02
Resnet-152 finetuning in Keras
July, 2017 [author: Adam Brzeski – CTA.ai]
In this short experiment we will implement simple transfer learning with Keras framework in order to get a fairly reliable classifier with just a little effort and using really little data. For this purpose we will use Resnet-152 model that was trained on ImageNet and finetune it for the task of classifying interiors of 67 different places. The data used in the experiment comes from the MIT Indoor-67 dataset.

Full code of this experiment is available at GitHub. It uses Keras 2.0 (ver. 2.0.4) with TensorFlow backend (ver. 1.2.0-rc2), working on Python 3.6.

To reproduce this experiment, you should download the data package which is available here. Unpack it in your home directory for compliance with the code.

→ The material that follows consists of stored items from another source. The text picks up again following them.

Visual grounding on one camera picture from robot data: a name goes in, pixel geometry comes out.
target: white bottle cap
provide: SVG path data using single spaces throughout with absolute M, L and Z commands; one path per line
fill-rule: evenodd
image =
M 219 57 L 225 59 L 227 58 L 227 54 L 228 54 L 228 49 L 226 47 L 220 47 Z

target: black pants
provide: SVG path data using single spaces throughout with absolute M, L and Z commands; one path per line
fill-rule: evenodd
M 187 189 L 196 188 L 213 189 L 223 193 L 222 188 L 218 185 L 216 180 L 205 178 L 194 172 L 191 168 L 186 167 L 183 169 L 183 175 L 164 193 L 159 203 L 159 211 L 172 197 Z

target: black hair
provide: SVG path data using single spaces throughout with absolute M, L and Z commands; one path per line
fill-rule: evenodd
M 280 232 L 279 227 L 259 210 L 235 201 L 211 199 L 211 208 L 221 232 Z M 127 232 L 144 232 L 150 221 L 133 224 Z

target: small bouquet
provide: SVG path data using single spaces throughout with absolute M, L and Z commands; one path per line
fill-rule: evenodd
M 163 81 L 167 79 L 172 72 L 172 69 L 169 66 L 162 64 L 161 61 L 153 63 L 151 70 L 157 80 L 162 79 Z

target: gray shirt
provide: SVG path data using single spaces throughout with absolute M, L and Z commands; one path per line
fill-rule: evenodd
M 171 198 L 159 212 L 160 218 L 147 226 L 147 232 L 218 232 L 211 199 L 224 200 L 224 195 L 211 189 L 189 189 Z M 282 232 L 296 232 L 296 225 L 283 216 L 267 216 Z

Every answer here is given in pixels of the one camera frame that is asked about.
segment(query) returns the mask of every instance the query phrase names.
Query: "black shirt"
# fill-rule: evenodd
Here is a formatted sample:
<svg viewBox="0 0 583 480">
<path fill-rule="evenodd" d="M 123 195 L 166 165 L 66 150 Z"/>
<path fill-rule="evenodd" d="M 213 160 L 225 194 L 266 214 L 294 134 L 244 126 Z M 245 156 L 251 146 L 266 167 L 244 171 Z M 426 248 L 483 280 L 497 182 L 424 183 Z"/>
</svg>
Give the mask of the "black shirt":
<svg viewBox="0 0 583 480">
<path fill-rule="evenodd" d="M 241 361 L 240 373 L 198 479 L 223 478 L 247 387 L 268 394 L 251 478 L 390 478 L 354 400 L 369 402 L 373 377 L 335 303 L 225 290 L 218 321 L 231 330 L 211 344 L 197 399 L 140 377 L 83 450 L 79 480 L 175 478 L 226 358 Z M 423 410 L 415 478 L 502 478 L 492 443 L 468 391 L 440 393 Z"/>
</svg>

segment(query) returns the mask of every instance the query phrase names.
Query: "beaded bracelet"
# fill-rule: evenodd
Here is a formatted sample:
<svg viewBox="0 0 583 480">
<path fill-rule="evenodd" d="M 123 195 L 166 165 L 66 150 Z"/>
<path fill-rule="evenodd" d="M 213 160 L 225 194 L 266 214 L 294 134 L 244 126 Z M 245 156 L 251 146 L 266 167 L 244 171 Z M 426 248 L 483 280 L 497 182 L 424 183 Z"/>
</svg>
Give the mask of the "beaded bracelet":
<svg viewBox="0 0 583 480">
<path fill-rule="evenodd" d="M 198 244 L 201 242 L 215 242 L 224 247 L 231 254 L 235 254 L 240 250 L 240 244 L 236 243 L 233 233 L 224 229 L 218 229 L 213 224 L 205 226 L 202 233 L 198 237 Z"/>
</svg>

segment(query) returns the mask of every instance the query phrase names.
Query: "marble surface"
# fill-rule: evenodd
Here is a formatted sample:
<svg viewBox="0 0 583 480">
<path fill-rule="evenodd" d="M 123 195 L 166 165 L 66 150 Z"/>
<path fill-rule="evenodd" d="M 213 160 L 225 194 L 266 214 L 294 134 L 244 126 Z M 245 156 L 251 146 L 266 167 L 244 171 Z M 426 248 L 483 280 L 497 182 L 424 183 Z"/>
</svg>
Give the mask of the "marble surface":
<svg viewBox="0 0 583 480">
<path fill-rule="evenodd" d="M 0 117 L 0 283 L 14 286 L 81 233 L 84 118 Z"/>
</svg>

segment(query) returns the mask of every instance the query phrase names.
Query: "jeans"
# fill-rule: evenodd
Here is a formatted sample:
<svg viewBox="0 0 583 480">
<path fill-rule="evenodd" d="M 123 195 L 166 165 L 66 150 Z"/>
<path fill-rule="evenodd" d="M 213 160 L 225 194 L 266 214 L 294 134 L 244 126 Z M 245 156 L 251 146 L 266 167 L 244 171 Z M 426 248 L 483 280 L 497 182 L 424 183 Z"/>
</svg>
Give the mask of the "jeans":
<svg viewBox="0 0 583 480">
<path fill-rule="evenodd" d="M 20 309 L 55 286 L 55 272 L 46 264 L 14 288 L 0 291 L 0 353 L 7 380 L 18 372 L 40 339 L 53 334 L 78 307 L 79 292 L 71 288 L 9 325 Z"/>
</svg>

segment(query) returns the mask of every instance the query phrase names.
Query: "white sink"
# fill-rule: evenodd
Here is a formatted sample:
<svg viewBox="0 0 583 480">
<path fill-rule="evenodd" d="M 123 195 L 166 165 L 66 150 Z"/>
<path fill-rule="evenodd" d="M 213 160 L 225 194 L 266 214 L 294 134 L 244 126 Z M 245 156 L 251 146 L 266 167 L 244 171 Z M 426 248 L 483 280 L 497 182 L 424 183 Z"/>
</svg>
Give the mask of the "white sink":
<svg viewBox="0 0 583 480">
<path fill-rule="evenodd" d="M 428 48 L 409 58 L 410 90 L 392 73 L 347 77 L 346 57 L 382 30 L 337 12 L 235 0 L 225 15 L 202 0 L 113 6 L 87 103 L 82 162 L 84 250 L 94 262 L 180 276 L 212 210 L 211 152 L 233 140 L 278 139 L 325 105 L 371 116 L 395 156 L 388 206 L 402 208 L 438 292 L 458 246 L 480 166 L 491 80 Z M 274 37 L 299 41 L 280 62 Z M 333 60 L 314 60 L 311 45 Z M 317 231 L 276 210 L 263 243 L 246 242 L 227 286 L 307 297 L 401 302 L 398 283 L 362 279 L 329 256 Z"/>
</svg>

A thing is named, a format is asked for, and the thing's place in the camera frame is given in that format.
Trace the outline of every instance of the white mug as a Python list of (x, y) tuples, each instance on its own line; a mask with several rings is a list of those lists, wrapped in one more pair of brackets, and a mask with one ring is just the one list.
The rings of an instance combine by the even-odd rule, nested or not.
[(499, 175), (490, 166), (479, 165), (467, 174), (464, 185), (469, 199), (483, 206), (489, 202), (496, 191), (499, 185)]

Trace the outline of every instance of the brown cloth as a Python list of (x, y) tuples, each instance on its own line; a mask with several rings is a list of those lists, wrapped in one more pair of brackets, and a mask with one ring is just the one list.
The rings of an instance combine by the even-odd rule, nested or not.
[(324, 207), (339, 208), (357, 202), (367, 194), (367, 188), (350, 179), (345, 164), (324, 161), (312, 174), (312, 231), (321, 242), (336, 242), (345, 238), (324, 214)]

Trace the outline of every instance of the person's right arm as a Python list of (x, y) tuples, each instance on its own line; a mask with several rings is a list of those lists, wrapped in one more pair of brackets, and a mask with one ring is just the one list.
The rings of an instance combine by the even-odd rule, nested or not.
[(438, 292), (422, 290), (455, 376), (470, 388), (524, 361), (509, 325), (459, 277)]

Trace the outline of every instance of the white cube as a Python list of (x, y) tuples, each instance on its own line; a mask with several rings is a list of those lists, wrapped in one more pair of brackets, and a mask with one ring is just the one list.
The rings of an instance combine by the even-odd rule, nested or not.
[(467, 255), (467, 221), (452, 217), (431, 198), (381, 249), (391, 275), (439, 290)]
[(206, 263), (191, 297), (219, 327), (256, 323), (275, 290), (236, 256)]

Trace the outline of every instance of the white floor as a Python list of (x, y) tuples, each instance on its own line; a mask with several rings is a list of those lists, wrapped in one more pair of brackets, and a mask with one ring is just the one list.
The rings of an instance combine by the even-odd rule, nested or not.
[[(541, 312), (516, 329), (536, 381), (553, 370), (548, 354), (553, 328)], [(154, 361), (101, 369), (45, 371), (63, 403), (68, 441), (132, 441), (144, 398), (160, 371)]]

The data package consists of several elements:

  • Indoor-67 images, split into train, val and test subsets
  • ImageNet-trained Resnet-152 weights, acquired from here
  • Text file mapping ImageNet ids to class names, acquired from here
  • Cached features from Resnet-152 model and labels for images in train, val and test subsets

Resnet-152 for Keras

The first step in this experiment was to get Resnet-152 model for Keras. Unfortunately, Resnet models are not officially available for Keras, but thanks to this great contribution we can have both network implementation and model weights converted directly from the official Caffe models. The code is for Keras 1.0, but you can easily get a version adapted for Keras 2.0 here, which is the one included in our code.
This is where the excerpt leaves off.